## [What needs to be done]
Quote the entries below from the line with "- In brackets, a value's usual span" through the line with "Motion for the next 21", both ends included, and only those lines.

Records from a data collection

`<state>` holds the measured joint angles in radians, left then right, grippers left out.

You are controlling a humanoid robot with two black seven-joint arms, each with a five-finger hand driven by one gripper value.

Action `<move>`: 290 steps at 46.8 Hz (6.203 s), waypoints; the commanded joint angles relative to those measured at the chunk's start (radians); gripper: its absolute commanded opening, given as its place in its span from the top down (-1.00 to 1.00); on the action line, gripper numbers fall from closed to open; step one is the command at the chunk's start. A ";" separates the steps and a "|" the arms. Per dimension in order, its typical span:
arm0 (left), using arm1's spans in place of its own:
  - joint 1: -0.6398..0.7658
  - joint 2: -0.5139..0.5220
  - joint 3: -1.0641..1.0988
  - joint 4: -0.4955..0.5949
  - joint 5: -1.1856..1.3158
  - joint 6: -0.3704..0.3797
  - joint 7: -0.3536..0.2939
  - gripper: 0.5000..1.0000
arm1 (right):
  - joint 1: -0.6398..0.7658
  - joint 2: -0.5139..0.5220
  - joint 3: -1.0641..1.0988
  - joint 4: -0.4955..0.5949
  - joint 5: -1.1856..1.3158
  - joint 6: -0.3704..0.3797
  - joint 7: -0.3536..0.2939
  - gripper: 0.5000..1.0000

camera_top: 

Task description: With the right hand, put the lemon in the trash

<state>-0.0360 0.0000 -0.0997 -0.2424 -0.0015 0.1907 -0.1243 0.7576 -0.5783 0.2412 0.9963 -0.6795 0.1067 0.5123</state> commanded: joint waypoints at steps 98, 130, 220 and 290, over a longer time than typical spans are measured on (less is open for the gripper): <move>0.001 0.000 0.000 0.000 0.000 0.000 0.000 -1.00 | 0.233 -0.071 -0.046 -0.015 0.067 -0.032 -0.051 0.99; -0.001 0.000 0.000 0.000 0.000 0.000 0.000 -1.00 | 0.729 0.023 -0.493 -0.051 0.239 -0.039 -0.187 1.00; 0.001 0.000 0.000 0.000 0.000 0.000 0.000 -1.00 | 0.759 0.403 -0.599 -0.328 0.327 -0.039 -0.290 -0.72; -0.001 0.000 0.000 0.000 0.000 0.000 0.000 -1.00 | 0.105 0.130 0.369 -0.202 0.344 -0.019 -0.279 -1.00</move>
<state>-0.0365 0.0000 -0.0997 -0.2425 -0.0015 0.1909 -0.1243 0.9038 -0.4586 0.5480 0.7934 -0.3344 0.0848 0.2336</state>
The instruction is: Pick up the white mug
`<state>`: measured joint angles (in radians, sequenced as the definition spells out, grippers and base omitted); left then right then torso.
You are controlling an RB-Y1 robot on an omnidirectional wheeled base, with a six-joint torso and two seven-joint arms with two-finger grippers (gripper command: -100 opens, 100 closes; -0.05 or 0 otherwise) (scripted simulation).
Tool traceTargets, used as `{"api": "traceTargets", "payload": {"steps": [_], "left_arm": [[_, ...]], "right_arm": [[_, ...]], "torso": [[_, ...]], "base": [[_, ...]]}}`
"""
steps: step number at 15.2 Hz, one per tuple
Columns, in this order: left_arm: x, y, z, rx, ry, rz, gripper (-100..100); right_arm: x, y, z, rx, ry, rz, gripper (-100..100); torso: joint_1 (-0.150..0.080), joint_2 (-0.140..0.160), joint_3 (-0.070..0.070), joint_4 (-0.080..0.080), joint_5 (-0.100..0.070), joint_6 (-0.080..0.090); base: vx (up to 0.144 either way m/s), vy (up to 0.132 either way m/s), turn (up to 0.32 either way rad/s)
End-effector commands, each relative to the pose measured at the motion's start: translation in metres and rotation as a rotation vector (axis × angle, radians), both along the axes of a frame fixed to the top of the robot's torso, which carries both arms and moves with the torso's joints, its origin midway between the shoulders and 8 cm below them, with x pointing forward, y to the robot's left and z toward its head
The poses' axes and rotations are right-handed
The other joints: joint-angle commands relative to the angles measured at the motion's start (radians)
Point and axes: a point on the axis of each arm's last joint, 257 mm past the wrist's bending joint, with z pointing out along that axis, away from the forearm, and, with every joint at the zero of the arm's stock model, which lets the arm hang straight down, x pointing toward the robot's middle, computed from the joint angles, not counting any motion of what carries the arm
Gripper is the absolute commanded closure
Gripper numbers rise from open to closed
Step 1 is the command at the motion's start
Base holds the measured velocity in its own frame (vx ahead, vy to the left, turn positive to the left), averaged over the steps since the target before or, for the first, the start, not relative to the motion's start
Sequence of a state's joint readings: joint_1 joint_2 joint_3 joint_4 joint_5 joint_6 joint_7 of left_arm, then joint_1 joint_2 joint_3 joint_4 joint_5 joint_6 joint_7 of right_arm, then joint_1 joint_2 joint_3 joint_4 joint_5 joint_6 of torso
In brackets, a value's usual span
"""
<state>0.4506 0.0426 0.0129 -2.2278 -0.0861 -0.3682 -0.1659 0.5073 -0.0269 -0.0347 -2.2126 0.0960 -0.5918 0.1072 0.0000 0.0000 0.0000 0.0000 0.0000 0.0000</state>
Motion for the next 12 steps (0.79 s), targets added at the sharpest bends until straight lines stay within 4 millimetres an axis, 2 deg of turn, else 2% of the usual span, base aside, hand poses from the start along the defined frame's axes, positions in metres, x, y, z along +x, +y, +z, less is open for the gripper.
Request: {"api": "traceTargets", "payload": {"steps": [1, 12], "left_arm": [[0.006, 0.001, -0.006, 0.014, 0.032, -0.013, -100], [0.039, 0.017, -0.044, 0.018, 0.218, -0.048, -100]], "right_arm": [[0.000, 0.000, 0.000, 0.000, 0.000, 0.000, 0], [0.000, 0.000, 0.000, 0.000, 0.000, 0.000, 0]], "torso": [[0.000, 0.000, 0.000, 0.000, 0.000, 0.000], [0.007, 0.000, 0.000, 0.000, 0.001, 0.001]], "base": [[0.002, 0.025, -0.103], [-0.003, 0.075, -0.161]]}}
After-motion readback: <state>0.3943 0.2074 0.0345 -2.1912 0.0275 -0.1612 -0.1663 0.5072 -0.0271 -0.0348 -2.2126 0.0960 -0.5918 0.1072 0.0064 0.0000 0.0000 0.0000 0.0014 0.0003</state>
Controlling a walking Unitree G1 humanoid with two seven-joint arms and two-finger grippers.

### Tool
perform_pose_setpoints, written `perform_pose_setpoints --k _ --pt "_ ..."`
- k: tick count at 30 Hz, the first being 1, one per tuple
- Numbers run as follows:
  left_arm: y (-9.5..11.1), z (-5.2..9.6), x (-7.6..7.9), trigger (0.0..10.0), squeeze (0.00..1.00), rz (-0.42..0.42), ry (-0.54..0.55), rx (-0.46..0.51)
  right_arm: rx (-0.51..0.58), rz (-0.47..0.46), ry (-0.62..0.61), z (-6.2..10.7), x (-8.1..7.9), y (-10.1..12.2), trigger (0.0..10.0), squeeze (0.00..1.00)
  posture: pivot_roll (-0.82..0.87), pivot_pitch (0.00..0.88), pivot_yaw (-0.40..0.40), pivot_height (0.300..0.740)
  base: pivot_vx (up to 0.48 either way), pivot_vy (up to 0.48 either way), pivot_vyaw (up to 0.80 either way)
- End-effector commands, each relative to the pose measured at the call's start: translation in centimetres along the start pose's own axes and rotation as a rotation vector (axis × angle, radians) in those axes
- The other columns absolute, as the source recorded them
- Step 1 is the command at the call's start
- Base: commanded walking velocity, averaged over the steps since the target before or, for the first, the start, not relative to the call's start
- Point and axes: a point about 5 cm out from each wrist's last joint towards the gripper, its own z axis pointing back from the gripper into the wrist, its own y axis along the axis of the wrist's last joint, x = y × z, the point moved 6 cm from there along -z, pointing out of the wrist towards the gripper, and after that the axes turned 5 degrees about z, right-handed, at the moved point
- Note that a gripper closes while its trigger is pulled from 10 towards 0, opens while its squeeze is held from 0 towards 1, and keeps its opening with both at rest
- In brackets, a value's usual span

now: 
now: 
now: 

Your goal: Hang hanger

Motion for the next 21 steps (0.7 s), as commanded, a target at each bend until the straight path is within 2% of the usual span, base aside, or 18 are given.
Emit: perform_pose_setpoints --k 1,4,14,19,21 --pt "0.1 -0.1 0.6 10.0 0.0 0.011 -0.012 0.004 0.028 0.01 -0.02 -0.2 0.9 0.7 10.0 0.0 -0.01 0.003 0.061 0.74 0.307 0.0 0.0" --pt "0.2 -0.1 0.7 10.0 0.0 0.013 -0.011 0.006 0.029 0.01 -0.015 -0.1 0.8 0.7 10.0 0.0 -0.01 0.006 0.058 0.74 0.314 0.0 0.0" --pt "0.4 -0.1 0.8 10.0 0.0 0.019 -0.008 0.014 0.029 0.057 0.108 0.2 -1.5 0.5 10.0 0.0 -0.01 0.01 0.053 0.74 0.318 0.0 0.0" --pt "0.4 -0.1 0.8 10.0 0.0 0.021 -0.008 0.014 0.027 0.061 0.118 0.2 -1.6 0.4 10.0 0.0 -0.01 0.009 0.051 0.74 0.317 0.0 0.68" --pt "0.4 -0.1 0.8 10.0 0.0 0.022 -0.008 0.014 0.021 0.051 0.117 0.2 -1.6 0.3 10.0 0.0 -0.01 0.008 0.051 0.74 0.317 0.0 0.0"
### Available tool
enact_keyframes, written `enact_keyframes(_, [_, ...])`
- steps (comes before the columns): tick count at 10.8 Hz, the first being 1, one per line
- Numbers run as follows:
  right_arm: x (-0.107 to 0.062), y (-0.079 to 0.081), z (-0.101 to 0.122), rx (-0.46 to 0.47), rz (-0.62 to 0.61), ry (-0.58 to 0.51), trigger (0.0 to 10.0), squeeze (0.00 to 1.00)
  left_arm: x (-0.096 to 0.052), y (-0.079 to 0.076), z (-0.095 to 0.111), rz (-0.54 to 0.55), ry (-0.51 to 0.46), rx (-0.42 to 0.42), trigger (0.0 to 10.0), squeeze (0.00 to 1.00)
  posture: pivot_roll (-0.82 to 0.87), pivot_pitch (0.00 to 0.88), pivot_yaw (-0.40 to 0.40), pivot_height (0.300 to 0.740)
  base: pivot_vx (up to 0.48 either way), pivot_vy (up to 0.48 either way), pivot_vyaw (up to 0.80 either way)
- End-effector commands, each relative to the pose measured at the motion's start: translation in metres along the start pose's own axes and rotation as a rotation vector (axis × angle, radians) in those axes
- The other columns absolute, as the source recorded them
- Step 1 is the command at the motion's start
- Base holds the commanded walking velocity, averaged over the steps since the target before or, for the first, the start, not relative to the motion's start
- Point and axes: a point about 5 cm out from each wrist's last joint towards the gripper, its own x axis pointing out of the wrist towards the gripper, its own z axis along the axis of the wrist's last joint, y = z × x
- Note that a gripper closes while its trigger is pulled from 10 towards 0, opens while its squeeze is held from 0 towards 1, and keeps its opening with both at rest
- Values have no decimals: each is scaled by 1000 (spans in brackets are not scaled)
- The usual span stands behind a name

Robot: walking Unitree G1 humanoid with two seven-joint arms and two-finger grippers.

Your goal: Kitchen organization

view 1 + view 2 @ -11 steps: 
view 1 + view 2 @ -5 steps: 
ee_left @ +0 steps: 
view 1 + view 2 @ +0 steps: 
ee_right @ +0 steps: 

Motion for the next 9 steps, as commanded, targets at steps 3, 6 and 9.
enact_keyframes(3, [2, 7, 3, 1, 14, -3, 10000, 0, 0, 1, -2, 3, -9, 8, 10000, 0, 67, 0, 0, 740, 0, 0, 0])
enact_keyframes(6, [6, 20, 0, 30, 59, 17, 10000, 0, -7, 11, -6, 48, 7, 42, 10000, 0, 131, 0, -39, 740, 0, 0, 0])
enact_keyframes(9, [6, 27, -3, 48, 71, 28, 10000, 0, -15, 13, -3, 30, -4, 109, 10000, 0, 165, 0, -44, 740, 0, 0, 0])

## [Solution to this problem]
- In brackets, a value's usual span

now: 
now: 
now: 

Your goal: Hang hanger

Motion for the next 21 steps (0.7 s), as commanded, a target at each bend until the straight path is within 2% of the usual span, base aside, or 18 are given.

There's no more to this exercise.